> [About this exercise]:
Among the records below, determine how many lines have the word "lies" in them; output only the number.

** Opening Information supplied block **

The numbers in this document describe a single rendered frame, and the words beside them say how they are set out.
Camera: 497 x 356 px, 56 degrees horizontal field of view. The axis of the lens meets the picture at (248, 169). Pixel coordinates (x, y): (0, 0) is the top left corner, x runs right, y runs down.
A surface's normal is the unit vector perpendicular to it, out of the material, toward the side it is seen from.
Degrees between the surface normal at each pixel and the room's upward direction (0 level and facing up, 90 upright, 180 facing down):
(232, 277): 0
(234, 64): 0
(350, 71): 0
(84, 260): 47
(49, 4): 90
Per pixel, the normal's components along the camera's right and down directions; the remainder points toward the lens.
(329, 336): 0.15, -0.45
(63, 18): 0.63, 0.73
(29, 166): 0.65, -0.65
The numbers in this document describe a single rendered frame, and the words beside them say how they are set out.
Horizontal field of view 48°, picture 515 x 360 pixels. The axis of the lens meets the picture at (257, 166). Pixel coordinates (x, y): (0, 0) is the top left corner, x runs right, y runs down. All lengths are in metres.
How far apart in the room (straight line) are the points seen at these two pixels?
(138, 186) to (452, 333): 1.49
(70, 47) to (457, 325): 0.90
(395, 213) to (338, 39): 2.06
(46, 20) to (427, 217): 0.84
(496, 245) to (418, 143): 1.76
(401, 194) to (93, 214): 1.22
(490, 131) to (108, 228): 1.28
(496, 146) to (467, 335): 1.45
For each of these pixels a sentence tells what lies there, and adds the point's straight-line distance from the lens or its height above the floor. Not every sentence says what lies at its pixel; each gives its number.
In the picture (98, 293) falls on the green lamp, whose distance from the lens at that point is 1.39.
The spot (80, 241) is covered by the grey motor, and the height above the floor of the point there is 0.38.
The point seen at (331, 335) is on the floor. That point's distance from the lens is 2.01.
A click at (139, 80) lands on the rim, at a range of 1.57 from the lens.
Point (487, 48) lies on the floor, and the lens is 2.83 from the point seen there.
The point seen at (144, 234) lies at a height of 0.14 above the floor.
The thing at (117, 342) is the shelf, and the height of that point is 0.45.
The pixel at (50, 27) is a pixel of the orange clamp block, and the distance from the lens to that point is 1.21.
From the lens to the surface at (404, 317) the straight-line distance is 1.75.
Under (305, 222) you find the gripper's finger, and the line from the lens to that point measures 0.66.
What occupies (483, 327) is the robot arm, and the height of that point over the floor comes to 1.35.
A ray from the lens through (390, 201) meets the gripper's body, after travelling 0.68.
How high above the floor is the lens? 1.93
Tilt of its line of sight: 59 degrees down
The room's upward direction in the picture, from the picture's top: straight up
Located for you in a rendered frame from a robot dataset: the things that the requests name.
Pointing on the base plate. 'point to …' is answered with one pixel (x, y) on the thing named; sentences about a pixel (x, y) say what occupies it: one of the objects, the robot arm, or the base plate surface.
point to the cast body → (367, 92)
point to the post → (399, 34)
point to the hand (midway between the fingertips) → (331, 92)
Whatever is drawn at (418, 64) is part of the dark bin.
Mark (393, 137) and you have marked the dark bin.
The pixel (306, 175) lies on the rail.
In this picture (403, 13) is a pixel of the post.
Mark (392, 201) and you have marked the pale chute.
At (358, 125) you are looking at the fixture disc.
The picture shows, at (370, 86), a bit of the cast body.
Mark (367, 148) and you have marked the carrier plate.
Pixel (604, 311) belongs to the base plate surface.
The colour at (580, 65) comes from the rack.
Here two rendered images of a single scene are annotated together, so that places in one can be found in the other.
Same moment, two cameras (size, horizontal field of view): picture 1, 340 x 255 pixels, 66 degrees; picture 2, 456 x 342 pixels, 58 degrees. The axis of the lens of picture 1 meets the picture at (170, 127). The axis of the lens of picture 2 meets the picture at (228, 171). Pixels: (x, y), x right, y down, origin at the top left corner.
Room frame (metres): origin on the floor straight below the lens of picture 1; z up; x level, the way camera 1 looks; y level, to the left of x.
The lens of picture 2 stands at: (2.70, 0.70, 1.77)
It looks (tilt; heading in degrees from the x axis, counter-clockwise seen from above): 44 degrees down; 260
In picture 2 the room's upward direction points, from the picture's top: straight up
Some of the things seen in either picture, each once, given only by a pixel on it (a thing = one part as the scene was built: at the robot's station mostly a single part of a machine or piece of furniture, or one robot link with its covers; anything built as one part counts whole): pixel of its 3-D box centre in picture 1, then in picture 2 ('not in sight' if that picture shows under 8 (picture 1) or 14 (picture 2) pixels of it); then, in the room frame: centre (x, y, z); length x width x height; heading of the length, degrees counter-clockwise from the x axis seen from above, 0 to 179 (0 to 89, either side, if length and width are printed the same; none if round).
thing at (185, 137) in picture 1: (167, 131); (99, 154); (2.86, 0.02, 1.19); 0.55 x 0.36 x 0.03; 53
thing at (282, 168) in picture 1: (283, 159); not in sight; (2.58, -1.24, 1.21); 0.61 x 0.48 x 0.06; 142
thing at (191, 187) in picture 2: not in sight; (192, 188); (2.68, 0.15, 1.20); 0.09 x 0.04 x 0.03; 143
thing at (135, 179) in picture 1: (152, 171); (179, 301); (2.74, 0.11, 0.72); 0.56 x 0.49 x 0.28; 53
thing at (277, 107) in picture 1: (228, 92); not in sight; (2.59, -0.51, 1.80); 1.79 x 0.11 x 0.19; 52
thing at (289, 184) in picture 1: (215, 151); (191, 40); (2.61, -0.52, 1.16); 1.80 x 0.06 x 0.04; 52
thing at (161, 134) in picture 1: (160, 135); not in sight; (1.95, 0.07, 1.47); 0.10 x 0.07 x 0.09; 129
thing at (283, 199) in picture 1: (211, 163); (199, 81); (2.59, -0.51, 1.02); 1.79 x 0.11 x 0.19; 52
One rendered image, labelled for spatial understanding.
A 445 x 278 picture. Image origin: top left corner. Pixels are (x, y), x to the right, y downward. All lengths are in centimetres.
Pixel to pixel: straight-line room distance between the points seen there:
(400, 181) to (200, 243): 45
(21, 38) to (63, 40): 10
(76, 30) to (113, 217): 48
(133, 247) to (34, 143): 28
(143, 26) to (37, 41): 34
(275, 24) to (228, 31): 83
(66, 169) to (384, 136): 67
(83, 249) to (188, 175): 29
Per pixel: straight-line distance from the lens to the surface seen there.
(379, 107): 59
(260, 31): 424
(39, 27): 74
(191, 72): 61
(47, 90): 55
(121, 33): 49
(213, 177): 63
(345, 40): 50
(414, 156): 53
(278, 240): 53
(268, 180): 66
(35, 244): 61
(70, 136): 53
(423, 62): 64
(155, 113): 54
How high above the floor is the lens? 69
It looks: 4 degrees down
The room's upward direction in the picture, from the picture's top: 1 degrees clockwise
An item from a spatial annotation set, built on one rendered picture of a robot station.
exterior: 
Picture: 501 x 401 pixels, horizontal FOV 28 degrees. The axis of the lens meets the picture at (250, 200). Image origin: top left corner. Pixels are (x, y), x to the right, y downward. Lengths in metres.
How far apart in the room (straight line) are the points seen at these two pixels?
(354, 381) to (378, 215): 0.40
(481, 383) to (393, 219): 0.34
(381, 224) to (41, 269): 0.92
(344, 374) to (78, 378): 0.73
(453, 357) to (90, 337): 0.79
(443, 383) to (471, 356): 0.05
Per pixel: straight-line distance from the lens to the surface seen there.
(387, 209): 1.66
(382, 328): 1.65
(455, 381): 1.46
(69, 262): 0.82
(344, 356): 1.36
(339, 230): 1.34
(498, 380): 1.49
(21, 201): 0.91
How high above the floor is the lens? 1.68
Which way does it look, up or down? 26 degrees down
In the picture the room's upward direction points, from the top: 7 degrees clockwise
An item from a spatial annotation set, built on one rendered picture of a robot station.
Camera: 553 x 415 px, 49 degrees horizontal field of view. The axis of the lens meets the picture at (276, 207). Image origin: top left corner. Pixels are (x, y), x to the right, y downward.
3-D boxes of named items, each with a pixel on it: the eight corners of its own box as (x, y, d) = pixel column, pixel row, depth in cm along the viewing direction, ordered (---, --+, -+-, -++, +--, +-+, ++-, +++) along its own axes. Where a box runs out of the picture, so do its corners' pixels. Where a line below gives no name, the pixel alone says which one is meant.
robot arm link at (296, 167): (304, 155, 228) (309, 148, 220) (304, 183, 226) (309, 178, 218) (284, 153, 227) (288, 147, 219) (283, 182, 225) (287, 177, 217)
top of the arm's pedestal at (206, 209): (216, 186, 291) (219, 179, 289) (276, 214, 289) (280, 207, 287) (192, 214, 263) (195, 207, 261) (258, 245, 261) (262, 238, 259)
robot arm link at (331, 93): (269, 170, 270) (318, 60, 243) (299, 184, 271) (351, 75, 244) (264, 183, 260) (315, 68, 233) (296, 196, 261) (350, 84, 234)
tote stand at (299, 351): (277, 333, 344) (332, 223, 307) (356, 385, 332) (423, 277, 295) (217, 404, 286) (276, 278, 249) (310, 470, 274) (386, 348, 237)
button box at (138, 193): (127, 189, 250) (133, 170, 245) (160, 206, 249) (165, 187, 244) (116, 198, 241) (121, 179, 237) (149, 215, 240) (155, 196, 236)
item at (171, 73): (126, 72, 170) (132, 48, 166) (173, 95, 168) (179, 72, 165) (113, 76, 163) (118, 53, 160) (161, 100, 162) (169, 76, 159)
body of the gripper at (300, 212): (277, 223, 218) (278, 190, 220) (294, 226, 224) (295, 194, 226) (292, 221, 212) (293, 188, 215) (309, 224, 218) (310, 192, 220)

** Closing Information supplied block **

> [Exercise response]:
4